Worauf ich in Zukunft auf gar keinen Fall verzichten will, ist aber eine humane Humanmedizin. Computer haben kein Mitgefühl, keine Sensibilität im Umgang mit schwierigen Diagnosen und Lebensentscheidungen und keinen Humor. Als der Avatar sagte „Es tut mir leid, dass sie diese Beschwerden haben.“, merkte ich, wie ich sauer wurde, weil die Maschine mir Gefühle vortäuschte, die sie gar nicht hat. Dafür brauchen wir heute und erst recht in Zukunft engagierte Menschen in der Medizin, in der Pflege und in allen sozialen Berufen. Es fehlen bereits in den nächsten zehn Jahren bei jeder dritten Stelle im Gesundheitswesen die Fachkräfte. Das ist das Kernproblem – und dafür brauchen wir Wertschätzung, anständige Bezahlung, Vereinbarkeit mit Familie und Aufstiegschancen – also all das, was einen Computer nicht interessiert – aber Menschen!
Von Digitalisierung bis Klimakrise: Welche Schlüsselerkenntnisse halten Sie für entscheidend, damit die junge Generation ein gesundes und erfülltes Leben führen kann?
Niemand muss alles richtig machen, kann man gar nicht. Dieser Blick auf den persönlichen Fußabdruck und moralischer Druck ist Quatsch. Wir werden die Welt nicht mit Bambuszahnbürste und Bahnfahren alleine retten. Klar ist es wichtig, Rad statt Auto, Zug statt Flugzeug und Gemüse statt Fleisch. Noch wichtiger: Geld fair anlegen, Gebäude energetisch bauen und sanieren und sich in die Politik einmischen. Die Mehrheit weiß oft nicht, dass sie die Mehrheit ist! Die großen Hebel sind die politischen Rahmenbedingungen. Da hat jeder einen „Handabdruck“! Konkret bei der Europawahl. Im Juni wird gewählt, und die wichtigsten positiven Projekte der EU wie der Green Deal, die Wiederherstellung von Mooren und Natur, ein wirksamer Emissionshandel – all das steht auf dem Spiel, wenn die Rechtspopulisten aus Deutschland und anderen Ländern das Parlament lahmlegen oder zerstören, wie sie es angekündigt haben.
Deshalb meine große Bitte: alle wählen gehen, vereint für die Demokratie! Geht als ganze Familie abstimmen für unsere Zukunft, die Oma mit der Enkelin, die mit 16 erstmalig wählen kann.
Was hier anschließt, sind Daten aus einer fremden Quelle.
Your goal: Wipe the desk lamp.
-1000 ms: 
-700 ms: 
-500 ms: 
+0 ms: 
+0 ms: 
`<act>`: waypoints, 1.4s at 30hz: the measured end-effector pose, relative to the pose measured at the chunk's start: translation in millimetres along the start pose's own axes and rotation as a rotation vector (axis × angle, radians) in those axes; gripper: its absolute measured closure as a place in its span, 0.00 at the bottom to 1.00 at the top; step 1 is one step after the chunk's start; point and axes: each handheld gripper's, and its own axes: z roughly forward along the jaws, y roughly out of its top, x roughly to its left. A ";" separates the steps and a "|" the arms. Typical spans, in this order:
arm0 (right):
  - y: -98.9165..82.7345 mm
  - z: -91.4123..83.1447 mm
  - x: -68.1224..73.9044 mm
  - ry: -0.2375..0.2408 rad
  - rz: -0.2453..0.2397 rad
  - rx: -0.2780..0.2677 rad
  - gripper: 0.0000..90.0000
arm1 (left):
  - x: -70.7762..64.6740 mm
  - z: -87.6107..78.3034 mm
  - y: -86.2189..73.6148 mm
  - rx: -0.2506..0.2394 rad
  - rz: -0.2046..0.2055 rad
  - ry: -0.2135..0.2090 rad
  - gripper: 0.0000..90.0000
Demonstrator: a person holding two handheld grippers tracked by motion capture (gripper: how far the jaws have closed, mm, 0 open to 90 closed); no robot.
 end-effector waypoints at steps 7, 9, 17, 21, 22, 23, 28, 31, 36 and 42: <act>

Und alle dazwischen sowieso. Keine Stimme verschenken. Je mehr Menschen eine vernünftige demokratische Wahl treffen, desto kleiner wird der Anteil der erklärten Demokratiefeinde. Wir haben eine Zukunft in Europa oder keine. Bitte schlau machen. Und Mund aufmachen. Gerne auch in dieser Reihenfolge (lacht).